Dataset excerpt Block Start

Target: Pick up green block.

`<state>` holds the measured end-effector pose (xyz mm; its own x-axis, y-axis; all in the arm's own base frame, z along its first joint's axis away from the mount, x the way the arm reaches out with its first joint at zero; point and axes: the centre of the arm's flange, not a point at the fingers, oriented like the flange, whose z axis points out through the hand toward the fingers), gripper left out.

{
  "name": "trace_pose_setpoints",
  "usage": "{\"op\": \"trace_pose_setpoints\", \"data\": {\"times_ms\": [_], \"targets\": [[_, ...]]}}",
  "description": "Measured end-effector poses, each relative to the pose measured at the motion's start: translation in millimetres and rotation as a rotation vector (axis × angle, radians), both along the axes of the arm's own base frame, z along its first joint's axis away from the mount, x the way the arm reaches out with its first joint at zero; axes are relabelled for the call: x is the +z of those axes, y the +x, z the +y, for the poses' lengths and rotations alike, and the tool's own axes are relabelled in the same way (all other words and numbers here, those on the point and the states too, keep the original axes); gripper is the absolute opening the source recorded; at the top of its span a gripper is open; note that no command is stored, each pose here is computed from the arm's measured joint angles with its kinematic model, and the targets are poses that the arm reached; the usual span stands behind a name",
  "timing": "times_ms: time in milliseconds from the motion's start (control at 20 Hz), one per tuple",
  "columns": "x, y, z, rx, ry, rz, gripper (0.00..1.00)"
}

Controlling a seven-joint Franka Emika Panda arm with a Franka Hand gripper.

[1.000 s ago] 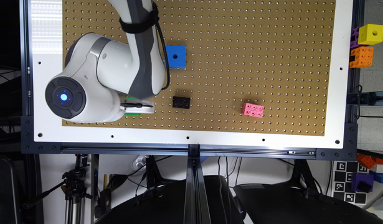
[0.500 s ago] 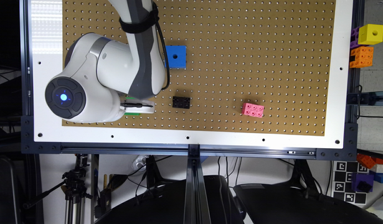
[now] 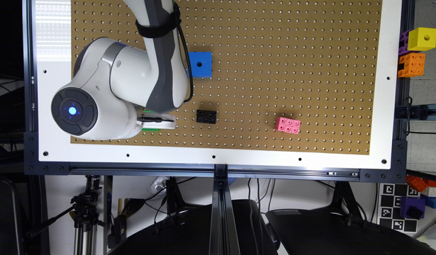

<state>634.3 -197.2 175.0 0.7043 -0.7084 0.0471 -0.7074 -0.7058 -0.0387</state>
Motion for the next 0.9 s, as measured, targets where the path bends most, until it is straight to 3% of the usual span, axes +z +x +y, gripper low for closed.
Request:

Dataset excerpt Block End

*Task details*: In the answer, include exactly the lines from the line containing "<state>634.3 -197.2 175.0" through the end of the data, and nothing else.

*Completed exercise*:
<state>634.3 -197.2 175.0 0.7043 -0.7084 0.0471 -0.7074 -0.7058 -0.0387</state>
Motion for the next 0.9 s, as measured, targets where the path bends most, until it is straight to 3% of the usual span, axes +z +x +y, gripper low for closed.
Request:

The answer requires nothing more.